Gaberel poursuit en signalant que « les accessoires de cette scène sont disposés de manière à ne rappeler aucune époque ». Cette précision n’est pas contradictoire avec le style antiquisant du dessin, qui ne comporte pas de références explicites à l’époque moderne.
Reste une interrogation : pourquoi Gaberel ne fait-il pas mention de la partie gauche du projet où figurent un autre condamné qui est libéré de ses chaînes par un deuxième ange, ainsi que des figures masculines vêtues à l’antique (deux soldats faisant le geste d’un serment en réponse au bras droit levé de la monarchie, et trois « philosophes » qui paraissent contempler la scène, comme s’il marquaient par leur présence la sagesse de l’amnistie royale) ? Il est difficile de répondre, sauf à penser soit que Gaberel n’a pas attaché d’attention particulière à cette partie de la scène (qui est, il est vrai, un peu plus conventionnelle que la partie droite, marquée par l’expression romantique du condamné pris de stupeur), soit que le plâtre que décrit Gaberel ne présentait pas la totalité du projet, ce qui serait peu explicable.

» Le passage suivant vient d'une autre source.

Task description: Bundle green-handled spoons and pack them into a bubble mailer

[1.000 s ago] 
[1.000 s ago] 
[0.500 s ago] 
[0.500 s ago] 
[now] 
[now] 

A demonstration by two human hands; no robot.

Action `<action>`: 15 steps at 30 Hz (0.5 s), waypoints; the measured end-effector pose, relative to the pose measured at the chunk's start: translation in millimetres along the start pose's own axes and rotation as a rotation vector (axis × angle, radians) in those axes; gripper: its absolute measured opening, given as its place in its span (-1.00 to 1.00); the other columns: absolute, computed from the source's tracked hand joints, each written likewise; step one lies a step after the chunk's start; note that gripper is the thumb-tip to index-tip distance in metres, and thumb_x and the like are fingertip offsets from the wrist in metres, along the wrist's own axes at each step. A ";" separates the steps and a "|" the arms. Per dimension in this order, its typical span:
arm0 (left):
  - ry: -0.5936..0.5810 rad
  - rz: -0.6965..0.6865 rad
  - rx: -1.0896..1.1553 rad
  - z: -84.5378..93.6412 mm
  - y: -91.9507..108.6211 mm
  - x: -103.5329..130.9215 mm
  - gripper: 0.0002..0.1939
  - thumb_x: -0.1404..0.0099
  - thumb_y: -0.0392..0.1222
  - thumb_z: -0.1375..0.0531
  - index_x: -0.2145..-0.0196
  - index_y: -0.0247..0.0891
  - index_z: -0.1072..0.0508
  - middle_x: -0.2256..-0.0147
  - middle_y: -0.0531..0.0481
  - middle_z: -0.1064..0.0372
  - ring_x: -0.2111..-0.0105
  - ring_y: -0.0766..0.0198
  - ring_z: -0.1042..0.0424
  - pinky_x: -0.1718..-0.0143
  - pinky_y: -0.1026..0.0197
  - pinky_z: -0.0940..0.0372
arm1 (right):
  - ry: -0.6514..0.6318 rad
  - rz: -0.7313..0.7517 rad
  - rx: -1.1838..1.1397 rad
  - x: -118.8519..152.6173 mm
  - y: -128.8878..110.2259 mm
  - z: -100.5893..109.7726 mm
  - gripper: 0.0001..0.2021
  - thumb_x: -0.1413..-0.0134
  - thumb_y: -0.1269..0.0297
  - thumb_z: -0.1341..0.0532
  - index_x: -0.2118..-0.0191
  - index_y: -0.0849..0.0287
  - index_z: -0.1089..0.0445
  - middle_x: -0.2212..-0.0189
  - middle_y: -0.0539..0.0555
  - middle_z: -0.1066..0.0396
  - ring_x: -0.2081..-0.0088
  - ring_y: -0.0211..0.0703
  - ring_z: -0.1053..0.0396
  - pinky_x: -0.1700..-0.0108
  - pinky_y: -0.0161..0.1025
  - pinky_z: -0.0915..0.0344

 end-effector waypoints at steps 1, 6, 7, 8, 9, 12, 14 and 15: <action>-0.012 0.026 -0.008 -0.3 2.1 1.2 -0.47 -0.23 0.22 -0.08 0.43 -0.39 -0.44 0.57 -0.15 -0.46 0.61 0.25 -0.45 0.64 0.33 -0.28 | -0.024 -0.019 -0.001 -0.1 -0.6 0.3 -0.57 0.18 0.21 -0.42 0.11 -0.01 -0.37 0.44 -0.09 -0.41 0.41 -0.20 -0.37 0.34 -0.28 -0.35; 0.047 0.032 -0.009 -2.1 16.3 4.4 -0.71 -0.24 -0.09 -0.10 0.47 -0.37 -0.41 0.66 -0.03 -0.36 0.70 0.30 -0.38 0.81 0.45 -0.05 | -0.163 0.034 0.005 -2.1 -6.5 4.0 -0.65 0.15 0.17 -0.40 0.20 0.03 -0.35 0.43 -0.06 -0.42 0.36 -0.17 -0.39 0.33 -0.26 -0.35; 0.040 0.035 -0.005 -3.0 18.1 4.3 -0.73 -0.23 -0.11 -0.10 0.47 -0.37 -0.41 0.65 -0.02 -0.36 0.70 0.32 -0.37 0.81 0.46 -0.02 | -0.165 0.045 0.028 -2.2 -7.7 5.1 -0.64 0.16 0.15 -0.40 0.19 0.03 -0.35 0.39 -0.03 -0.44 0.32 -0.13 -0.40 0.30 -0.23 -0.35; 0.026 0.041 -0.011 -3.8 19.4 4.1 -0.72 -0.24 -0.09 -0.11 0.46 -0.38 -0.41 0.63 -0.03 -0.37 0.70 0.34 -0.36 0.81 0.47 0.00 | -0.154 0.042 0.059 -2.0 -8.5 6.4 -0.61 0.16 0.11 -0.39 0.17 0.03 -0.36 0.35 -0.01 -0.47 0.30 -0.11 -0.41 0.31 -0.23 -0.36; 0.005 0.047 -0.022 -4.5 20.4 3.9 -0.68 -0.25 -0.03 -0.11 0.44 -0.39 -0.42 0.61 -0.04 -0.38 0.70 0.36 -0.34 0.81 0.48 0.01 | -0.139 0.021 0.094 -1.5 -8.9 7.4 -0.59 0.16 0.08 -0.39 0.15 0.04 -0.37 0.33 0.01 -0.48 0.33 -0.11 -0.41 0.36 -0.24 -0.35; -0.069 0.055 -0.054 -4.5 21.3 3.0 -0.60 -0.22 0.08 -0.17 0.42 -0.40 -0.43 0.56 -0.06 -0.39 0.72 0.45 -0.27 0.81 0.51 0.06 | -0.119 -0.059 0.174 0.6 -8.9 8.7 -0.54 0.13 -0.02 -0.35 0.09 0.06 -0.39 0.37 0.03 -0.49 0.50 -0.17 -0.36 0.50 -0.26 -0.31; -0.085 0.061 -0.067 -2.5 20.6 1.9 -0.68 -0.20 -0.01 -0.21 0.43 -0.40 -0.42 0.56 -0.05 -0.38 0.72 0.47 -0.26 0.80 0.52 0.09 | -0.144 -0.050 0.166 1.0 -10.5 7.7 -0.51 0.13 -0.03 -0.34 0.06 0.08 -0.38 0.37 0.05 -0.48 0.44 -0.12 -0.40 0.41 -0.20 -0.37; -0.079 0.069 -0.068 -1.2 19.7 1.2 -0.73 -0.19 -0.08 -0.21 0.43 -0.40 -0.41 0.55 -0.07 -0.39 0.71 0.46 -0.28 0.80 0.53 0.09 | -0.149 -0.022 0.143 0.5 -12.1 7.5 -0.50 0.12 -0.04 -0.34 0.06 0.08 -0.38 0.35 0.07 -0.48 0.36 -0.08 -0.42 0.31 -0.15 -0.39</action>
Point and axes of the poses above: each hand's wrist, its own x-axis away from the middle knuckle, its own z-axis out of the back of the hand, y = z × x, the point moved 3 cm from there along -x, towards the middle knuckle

Au termine de ces comparaisons, il est certes possible que je me trompe dans l’analyse de mon dessin, mais je vous avoue que je suis troublé par ses nombreuses concordances avec la description de Gaberel.
Une ultime question est de savoir si ce dessin est effectivement de la main de Pradier. Il porte, en bas tout à fait à droite, une signature manuscrite « J. Pradier » mais je ne doute pas que votre connaissance intime de l’œuvre de cet artiste permettra d’éclairer ce point.